Defendants move to dismiss the complaint on three grounds. First, they seek dismissal under M.R. Civ. P. 12(b)(2), arguing that Plaintiffs failed to name the proper party. Second, they ask the court to dismiss any Rule 80C claims for lack of subject matter jurisdiction pursuant to M.R. Civ. P. 12(b)(1). And finally, Defendants argue that dismissal is required under M.R. Civ. P. 12(b)(6) because Plaintiffs' Section 8058 challenge to the immunization rule fails as a matter of law. These contentions are addressed below.

A. M.R. Civ. P. 12(b)(2)

Plaintiffs name Maine Emergency Medical Services and Sam Hurley, in his official capacity as EMS Director, as defendants in this action. Defendants argue that dismissal is warranted under M.R. Civ. P. 12(b)(2) because Plaintiffs failed to name the proper defendant. According to Defendants, the EMS Board is the proper party because it is the entity that has been vested with the authority to promulgate rules. The named defendants, by contrast, "lack rulemaking authority" and "did not promulgate the rule" challenged in this action. Defs.' Mot. Dismiss 8.

"When a party seeks to sue an agency of the State, the proper party defendant is any officer, office, department, agency, authority, commission, board, or institution against whom the plaintiff has alleged a right to final relief." Me. State Empl. Ass'n SEIU Local 1989 v. Dep't of Corr., 682 A.2d 686, 689 (Me. 1996). Moreover, the Law Court has held that "[t]he mere misidentification of an agency of the State does not necessitate the dismissal of the complaint." Id. at 690. Rather, upon learning of the misidentification, the court "should simply change the title of the case to reflect correctly the adversary parties involved." Id.

To place Defendants' contention in context, it is helpful to review the Maine Emergency Medical Services Act. The Act defines "Maine Emergency Medical Services" to include "the board, the emergency medical services director and staff within the Department of Public Safety responsible for carrying out the purposes of this chapter." 32 M.R.S. § 83(16-A). The board is primarily responsible for carrying out the purposes of the Act and has been vested with rulemaking authority. See 32 M.R.S. §§ 84, 88. The director is charged with "administering] Maine Emergency Medical Services." 32 M.R.S. § 88-A. The board, director, and Maine EMS staff are "all under the auspices of the Department of Public Safety." Berard v. McKinnis, 1997 ME 186, ¶ 7 n.6, 699 A.2d 1148.

Here, Plaintiffs have appropriately named MEMS, a statutorily defined entity of which the Board is a part. Plaintiffs also seek compensation for lost wages and benefits- relief that if granted, would seemingly be enforceable against the director as head administrator.
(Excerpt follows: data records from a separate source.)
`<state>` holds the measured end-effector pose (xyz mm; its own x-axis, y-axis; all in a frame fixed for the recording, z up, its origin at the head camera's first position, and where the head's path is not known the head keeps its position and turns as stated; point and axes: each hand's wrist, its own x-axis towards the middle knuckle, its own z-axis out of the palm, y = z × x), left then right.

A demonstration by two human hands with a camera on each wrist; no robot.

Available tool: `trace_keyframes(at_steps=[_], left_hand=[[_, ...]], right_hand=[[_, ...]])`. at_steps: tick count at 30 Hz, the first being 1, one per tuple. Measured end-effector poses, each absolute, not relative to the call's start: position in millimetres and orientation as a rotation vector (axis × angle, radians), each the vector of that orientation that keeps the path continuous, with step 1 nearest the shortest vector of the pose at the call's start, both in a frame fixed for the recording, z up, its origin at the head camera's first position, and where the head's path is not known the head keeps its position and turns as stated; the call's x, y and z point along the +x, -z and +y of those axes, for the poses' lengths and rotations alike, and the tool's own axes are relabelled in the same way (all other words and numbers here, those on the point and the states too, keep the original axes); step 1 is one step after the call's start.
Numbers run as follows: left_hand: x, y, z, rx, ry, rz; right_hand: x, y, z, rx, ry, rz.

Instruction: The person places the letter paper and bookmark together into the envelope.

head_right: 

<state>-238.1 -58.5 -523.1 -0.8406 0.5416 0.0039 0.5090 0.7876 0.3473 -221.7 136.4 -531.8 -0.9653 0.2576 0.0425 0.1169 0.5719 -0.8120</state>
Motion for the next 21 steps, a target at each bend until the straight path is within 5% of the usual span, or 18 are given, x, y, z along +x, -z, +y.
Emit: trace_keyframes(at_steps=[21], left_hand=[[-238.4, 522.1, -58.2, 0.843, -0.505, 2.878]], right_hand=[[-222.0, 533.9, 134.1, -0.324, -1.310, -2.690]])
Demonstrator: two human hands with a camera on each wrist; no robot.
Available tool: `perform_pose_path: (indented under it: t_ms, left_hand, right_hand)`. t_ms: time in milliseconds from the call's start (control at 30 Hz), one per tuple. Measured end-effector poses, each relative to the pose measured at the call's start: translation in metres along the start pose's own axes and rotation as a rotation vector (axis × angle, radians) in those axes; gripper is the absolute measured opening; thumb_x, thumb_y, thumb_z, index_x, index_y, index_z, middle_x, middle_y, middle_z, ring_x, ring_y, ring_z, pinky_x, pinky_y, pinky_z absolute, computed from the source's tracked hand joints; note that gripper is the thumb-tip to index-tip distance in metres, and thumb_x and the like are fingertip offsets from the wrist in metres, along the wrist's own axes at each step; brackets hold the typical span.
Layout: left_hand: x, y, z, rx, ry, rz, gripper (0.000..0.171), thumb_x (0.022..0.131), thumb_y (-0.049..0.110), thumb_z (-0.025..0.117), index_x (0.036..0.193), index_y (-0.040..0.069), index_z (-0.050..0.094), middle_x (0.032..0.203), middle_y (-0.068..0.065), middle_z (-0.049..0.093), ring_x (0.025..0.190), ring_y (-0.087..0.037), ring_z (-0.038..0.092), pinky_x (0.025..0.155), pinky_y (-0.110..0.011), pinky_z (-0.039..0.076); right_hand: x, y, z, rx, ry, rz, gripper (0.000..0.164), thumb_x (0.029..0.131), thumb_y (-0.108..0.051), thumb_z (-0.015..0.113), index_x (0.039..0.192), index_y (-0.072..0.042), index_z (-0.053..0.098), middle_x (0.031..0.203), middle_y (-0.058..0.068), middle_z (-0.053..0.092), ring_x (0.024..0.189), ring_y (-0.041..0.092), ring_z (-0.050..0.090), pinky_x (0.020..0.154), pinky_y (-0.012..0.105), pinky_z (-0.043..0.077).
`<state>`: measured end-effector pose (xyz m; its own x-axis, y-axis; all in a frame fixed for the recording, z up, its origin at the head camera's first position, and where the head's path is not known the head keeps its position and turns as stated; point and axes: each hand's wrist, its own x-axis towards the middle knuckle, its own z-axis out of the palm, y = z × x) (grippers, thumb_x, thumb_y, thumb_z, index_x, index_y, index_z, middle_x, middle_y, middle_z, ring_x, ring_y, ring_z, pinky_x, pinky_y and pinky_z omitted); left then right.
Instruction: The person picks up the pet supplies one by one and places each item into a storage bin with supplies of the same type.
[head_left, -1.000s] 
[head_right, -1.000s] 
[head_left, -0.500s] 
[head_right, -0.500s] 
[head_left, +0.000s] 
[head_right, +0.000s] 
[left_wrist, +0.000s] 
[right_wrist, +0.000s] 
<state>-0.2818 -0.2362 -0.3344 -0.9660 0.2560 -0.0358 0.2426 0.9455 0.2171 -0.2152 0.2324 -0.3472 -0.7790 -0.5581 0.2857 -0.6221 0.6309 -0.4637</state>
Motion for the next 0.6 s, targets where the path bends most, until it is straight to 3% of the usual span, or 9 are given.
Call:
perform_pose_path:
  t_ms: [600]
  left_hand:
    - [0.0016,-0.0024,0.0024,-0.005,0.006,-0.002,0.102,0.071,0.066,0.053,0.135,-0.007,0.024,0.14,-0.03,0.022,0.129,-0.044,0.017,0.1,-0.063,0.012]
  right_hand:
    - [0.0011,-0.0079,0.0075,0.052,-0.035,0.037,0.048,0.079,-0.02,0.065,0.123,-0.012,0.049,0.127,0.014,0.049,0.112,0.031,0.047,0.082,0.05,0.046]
See SEIU Local 1989, 682 A.2d at 689 (finding bureau was properly named as a party where, inter alia, it could "be charged with providing part of the relief sought... or with insuring the Department's compliance with any judgment"). Moreover, even if either party was misnamed, dismissal is not the appropriate remedy. Rather, the court should simply recaption the matter to reflect the Board as the proper defendant. See id. 690.

B. M.R. Civ. P. 12(b)(1)

Although Plaintiffs'...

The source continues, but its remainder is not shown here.